The first time, we get "remove (nested (even deeply nested )) remarks".
The second time, we get "remove (nested ) remarks".
The third time, we get "remove remarks".
The fourth time, there is no match, and the while terminates.

--
John W. Kennedy
"But now is a new thing which is very old--
that the rich make themselves richer and not poorer,
which is the true Gospel, for the poor's sake."
-- Charles Williams. "Judgement at Chelmsford"

 

[Joe Smith]

The correct form of the line is:
1 while s/(\d)(\d\d\d)(?!\d)/$1,$2/;

Any advantage of using that form as opposed to
1 while s/(\d+)(\d\d\d)/$1,$2/;
?
-Joe

 

[Tad McClellan]

Any advantage of using that form as opposed to
1 while s/(\d+)(\d\d\d)/$1,$2/;
?

Not that I can see, other than less backtracking for the first one.

 

[Matt Garrish]

Any advantage of using that form as opposed to
1 while s/(\d+)(\d\d\d)/$1,$2/;
?

The larger the number to format, the faster your regex becomes:

Formatting the number 1250000 returned:

Method 1: 15 wallclock secs (14.50 usr + 0.00 sys = 14.50 CPU) @ 68965.52/s
(1000000)
Method 2: 15 wallclock secs (14.70 usr + 0.00 sys = 14.70 CPU) @ 68013.33/s
(1000000)

Formatting the number 1250000123456789000000 returned:

Method 1: 58 wallclock secs (57.36 usr + 0.00 sys = 57.36 CPU) @ 17433.75/s
(1000000)
Method 2: 41 wallclock secs (41.73 usr + 0.03 sys = 41.76 CPU) @ 23943.49/s
(1000000)


Matt

 

[John W. Kennedy]

Any advantage of using that form as opposed to
1 while s/(\d+)(\d\d\d)/$1,$2/;
?

I didn't write it -- just corrected a syntax error.

--
John W. Kennedy
"But now is a new thing which is very old--
that the rich make themselves richer and not poorer,
which is the true Gospel, for the poor's sake."
-- Charles Williams. "Judgement at Chelmsford"

 

[Peter]

Thanks John and Tad for answering my questions.

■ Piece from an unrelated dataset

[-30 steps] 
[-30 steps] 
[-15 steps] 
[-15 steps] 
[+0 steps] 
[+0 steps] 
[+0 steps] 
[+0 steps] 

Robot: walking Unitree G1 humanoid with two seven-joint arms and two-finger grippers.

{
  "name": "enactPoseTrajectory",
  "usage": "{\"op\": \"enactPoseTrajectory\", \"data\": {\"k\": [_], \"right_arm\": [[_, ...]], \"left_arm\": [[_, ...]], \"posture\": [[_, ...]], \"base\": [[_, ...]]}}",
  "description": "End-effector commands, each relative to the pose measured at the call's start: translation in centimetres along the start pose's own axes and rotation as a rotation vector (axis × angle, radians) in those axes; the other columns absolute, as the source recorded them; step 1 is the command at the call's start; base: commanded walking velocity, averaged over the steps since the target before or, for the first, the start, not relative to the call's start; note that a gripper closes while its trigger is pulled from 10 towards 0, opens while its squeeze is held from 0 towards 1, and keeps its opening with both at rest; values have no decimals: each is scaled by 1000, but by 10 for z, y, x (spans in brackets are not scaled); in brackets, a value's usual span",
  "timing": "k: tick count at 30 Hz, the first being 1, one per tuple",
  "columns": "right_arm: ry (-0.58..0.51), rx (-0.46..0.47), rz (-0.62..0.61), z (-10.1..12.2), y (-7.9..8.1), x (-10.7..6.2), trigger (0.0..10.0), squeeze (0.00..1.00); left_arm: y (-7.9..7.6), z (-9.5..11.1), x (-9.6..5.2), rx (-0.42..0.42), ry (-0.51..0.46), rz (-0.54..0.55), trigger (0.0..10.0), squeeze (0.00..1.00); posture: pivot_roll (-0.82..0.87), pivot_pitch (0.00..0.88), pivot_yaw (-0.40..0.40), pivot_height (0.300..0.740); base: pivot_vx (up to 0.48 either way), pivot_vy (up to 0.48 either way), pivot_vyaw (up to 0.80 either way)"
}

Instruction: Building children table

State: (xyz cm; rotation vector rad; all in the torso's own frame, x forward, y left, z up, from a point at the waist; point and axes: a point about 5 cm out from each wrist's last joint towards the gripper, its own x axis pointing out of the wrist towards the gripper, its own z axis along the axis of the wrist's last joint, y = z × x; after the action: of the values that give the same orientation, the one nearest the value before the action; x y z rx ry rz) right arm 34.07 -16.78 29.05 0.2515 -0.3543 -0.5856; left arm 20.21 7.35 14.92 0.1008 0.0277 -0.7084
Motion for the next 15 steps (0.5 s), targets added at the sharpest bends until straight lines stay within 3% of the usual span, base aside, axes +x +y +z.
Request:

I am relative newbie to perl . i am reading programming perl to learn
perl. In the chanper on pattern matching I came across the following
sustitutions that I can't understand completely. It would be great if
someone could explain these.

Thanks in advance

a)
#put commas in the right place in an integer

1 while s/(\d) (\d\d\d) (?!\d)/$1,$2;
# what does this mean (?!\d) and what purpose does it serve

The correct form of the line is:
1 while s/(\d)(\d\d\d)(?!\d)/$1,$2/;

The (?!\d) is what is known as a zero-width assertion. It means that
after the (\d) and the (\d\d\d) there is _not_ another \d. That it is a
"zero-width assertion" means that the thing it matches doesn't count as
part of the match; it's just checked.

Let's say that we are processing 12345678.

We try the match. The first thing that works is the '5' (which matches
'(\d)'), the '678' (which matches '(\d\d\d)') and the end, which is not
a \d.

That changes $_ to '12345,678'. Because the s/.../.../ worked, we
repeat the while. This time, the first thing that works is the '2'
(which matches '(\d)'), the '345' (which matches '(\d\d\d)'), and the
',', which is not a \d.

That changes $_ to '12,345,678. The comma after the '5' is not changed
because '(?!\d)' is a zero-width assertion, and therefore doesn't count
as part of the match, and therefore is not part of what is replaced.
Because the s/.../.../ worked, we repeat the match a third time, but
there isn't another match, and so the while terminates.

b)
#remove (nested (even deeply nested (like this))) remarks

1 while s/\([^()]*\)//g;
# why escape the first ( and second ), what about the ( or ) in
between

The escapes are there to indicate that they are literal parentheses to
be scanned for, not grouping operators in regular-expression language.

The escapes are not within the [] because parentheses have no meaning
within [], and are therefore automatically taken as literal.

To expand, the regular expression means this:

Match on a (, followed by zero or more characters that are not ( or ),
followed by a ).

The first time, we get "remove (nested (even deeply nested )) remarks".
The second time, we get "remove (nested ) remarks".
The third time, we get "remove remarks".
The fourth time, there is no match, and the while terminates.